Product version: COMODO Internet Security 7.0.308911.4080 BETA
2.Operating System:xp3 (x32) runing by VMware Player
3.Configuration: Default IS configuration
it is ncat tool used as backdoor acting as shell (on target ) for a server on attacker system and packed with bat.file
role of bat.file
allow command of ncat on target for connection to server through ssl encrypted package
-making regestry value for ncat which allow backdoor working after reboot
back door 2
it is encrypted python backdoor which inject powershell into memory in virtual alloc pattern using meterpreter payload
Thank you. Could you please edit your first post so that it is in the required format. Also, please attach a diagnostics report.

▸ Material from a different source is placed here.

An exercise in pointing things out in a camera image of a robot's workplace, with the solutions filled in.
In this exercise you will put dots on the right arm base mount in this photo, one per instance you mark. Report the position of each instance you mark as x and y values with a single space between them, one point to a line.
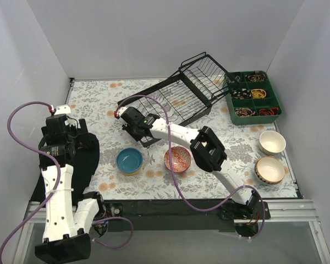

In addition, could you please PM me a download link for the POC? I will adhere to the rules you presented in your other bug report, and in addition I promise not to share it with any other users. I will just put a download link in the tracker so the devs can use this for testing.
Thank you very much for your report in standard format, with all information supplied. The care you have taken is much appreciated by Comodo, and will increase the likelihood that this bug can be fixed.
Developers may or may not communicate with you in the forum or by PM/IM, depending on time availability and need. Because you have supplied complete information they may be able to replicate and fix the bug without doing so.
From my understanding, the devs have not been able to confirm this as a legitimate bypass. Thus, I will move this to Resolved. I will let you know if I receive an update on this status.